***** Data *****

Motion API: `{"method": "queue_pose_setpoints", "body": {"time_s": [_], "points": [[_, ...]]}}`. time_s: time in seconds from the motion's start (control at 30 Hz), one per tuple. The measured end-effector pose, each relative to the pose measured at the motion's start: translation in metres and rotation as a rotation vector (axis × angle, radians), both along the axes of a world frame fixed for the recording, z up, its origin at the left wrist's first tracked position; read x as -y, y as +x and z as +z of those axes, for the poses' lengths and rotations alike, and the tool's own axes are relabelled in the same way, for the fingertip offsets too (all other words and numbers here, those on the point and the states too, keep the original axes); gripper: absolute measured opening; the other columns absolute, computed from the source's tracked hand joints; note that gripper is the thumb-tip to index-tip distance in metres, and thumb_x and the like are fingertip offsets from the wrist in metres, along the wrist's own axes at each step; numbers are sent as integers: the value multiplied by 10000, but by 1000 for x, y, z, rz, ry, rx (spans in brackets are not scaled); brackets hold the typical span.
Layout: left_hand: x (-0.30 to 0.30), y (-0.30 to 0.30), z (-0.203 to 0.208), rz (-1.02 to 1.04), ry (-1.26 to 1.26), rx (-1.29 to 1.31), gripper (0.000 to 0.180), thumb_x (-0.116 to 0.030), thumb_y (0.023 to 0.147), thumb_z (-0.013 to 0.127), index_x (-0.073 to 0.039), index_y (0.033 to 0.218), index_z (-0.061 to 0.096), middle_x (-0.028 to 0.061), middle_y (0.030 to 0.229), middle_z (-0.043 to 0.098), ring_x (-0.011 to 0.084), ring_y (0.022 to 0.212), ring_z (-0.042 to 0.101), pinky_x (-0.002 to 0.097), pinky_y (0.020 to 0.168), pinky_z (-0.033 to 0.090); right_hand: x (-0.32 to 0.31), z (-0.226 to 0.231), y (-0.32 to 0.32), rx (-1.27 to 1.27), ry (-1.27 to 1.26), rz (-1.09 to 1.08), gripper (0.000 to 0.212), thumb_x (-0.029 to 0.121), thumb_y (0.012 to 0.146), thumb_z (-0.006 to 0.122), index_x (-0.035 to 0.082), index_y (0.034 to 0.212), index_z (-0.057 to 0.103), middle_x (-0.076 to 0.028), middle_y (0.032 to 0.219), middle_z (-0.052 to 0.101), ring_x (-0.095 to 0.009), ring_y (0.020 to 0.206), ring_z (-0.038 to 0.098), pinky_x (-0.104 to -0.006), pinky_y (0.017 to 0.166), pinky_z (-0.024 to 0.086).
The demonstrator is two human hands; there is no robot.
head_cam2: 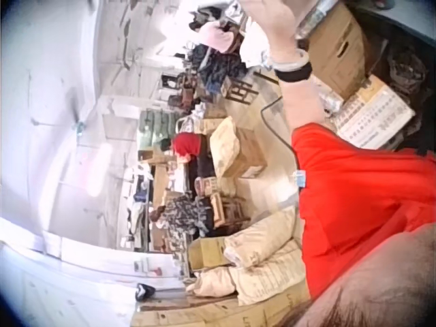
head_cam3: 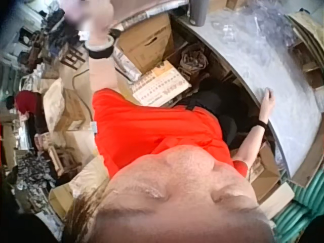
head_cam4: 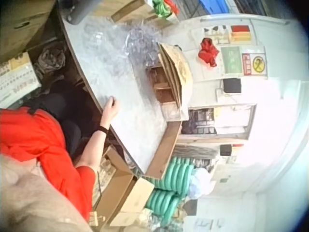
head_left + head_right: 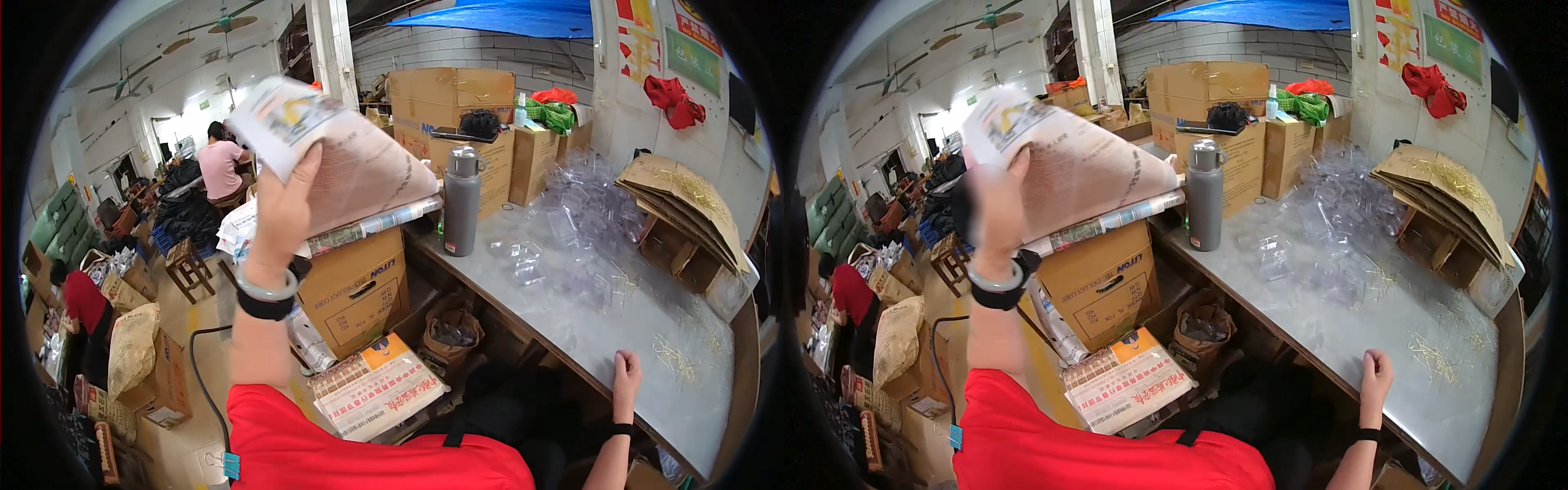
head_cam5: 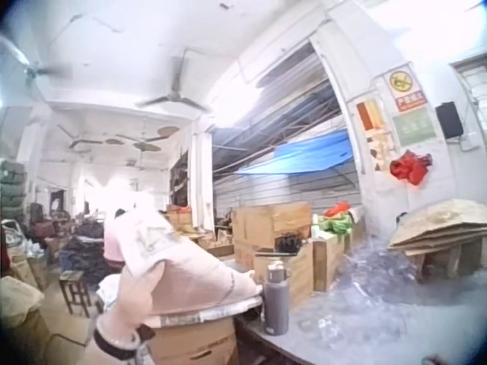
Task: Packing gold-colored metal pins into small plastic cases and then into a large shipping box.
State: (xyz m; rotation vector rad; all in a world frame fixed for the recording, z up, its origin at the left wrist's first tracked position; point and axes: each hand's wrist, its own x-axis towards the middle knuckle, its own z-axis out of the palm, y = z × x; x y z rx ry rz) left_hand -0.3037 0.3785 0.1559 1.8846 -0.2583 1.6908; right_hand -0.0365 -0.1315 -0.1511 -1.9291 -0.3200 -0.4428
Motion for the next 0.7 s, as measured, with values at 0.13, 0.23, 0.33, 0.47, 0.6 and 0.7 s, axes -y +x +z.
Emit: {"method": "queue_pose_setpoints", "body": {"time_s": [0.13,0.23,0.33,0.47,0.6,0.7], "points": [[-54,-44,17,13,368,-155,374,150,871,581,8,1192,708,131,1214,671,190,1031,650,283,865,514,-39,42,-31,-86,249,267,243,98,970,637,-20,1182,625,-65,1109,664,-155,1021,612,-298,922,491],[-59,-46,40,-207,470,-76,421,203,826,543,21,1168,708,153,1247,680,203,1057,668,300,891,540,-83,82,-65,-151,278,518,381,104,979,618,-23,1332,554,-123,1293,624,-215,1211,589,-348,1058,455],[-62,-65,66,-1180,-127,-299,581,-143,888,539,95,1415,478,212,1387,590,355,1361,485,513,1172,339,-109,105,-75,-197,433,814,646,213,955,683,-2,1492,396,-175,1453,510,-282,1336,511,-397,1132,394],[-36,-58,86,-1398,166,-411,671,-217,859,550,67,1456,439,232,1413,567,394,1300,543,540,1150,371,-117,130,-70,-184,471,1000,996,475,879,751,25,1587,215,-232,1571,358,-338,1447,382,-447,1195,311],[-24,-36,94,-1507,63,-432,581,-192,867,562,73,1382,517,227,1335,617,366,1208,607,496,1079,455,-128,148,-68,-333,579,1148,1252,706,748,732,13,1599,132,-256,1615,260,-367,1486,303,-469,1211,272],[1,15,76,-1585,-99,-521,412,-73,875,512,140,1214,609,237,1235,671,340,1118,665,443,1018,511,-129,166,-76,-365,772,1276,1246,783,731,672,-18,1571,220,-220,1573,371,-325,1439,398,-459,1178,338]]}}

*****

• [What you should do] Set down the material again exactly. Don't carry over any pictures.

• [Written answer]
Motion API: `{"method": "queue_pose_setpoints", "body": {"time_s": [_], "points": [[_, ...]]}}`. time_s: time in seconds from the motion's start (control at 30 Hz), one per tuple. The measured end-effector pose, each relative to the pose measured at the motion's start: translation in metres and rotation as a rotation vector (axis × angle, radians), both along the axes of a world frame fixed for the recording, z up, its origin at the left wrist's first tracked position; read x as -y, y as +x and z as +z of those axes, for the poses' lengths and rotations alike, and the tool's own axes are relabelled in the same way, for the fingertip offsets too (all other words and numbers here, those on the point and the states too, keep the original axes); gripper: absolute measured opening; the other columns absolute, computed from the source's tracked hand joints; note that gripper is the thumb-tip to index-tip distance in metres, and thumb_x and the like are fingertip offsets from the wrist in metres, along the wrist's own axes at each step; numbers are sent as integers: the value multiplied by 10000, but by 1000 for x, y, z, rz, ry, rx (spans in brackets are not scaled); brackets hold the typical span.
Layout: left_hand: x (-0.30 to 0.30), y (-0.30 to 0.30), z (-0.203 to 0.208), rz (-1.02 to 1.04), ry (-1.26 to 1.26), rx (-1.29 to 1.31), gripper (0.000 to 0.180), thumb_x (-0.116 to 0.030), thumb_y (0.023 to 0.147), thumb_z (-0.013 to 0.127), index_x (-0.073 to 0.039), index_y (0.033 to 0.218), index_z (-0.061 to 0.096), middle_x (-0.028 to 0.061), middle_y (0.030 to 0.229), middle_z (-0.043 to 0.098), ring_x (-0.011 to 0.084), ring_y (0.022 to 0.212), ring_z (-0.042 to 0.101), pinky_x (-0.002 to 0.097), pinky_y (0.020 to 0.168), pinky_z (-0.033 to 0.090); right_hand: x (-0.32 to 0.31), z (-0.226 to 0.231), y (-0.32 to 0.32), rx (-1.27 to 1.27), ry (-1.27 to 1.26), rz (-1.09 to 1.08), gripper (0.000 to 0.212), thumb_x (-0.029 to 0.121), thumb_y (0.012 to 0.146), thumb_z (-0.006 to 0.122), index_x (-0.035 to 0.082), index_y (0.034 to 0.212), index_z (-0.057 to 0.103), middle_x (-0.076 to 0.028), middle_y (0.032 to 0.219), middle_z (-0.052 to 0.101), ring_x (-0.095 to 0.009), ring_y (0.020 to 0.206), ring_z (-0.038 to 0.098), pinky_x (-0.104 to -0.006), pinky_y (0.017 to 0.166), pinky_z (-0.024 to 0.086).
The demonstrator is two human hands; there is no robot.
head_cam2: 
head_cam3: 
head_cam4: 
head_left + head_right: 
head_cam5: 
Task: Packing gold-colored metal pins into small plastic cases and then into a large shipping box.
State: (xyz m; rotation vector rad; all in a world frame fixed for the recording, z up, its origin at the left wrist's first tracked position; point and axes: each hand's wrist, its own x-axis towards the middle knuckle, its own z-axis out of the palm, y = z × x; x y z rx ry rz) left_hand -0.3037 0.3785 0.1559 1.8846 -0.2583 1.6908; right_hand -0.0365 -0.1315 -0.1511 -1.9291 -0.3200 -0.4428
Motion for the next 0.7 s, as measured, with values at 0.13, 0.23, 0.33, 0.47, 0.6 and 0.7 s, axes -y +x +z.
Emit: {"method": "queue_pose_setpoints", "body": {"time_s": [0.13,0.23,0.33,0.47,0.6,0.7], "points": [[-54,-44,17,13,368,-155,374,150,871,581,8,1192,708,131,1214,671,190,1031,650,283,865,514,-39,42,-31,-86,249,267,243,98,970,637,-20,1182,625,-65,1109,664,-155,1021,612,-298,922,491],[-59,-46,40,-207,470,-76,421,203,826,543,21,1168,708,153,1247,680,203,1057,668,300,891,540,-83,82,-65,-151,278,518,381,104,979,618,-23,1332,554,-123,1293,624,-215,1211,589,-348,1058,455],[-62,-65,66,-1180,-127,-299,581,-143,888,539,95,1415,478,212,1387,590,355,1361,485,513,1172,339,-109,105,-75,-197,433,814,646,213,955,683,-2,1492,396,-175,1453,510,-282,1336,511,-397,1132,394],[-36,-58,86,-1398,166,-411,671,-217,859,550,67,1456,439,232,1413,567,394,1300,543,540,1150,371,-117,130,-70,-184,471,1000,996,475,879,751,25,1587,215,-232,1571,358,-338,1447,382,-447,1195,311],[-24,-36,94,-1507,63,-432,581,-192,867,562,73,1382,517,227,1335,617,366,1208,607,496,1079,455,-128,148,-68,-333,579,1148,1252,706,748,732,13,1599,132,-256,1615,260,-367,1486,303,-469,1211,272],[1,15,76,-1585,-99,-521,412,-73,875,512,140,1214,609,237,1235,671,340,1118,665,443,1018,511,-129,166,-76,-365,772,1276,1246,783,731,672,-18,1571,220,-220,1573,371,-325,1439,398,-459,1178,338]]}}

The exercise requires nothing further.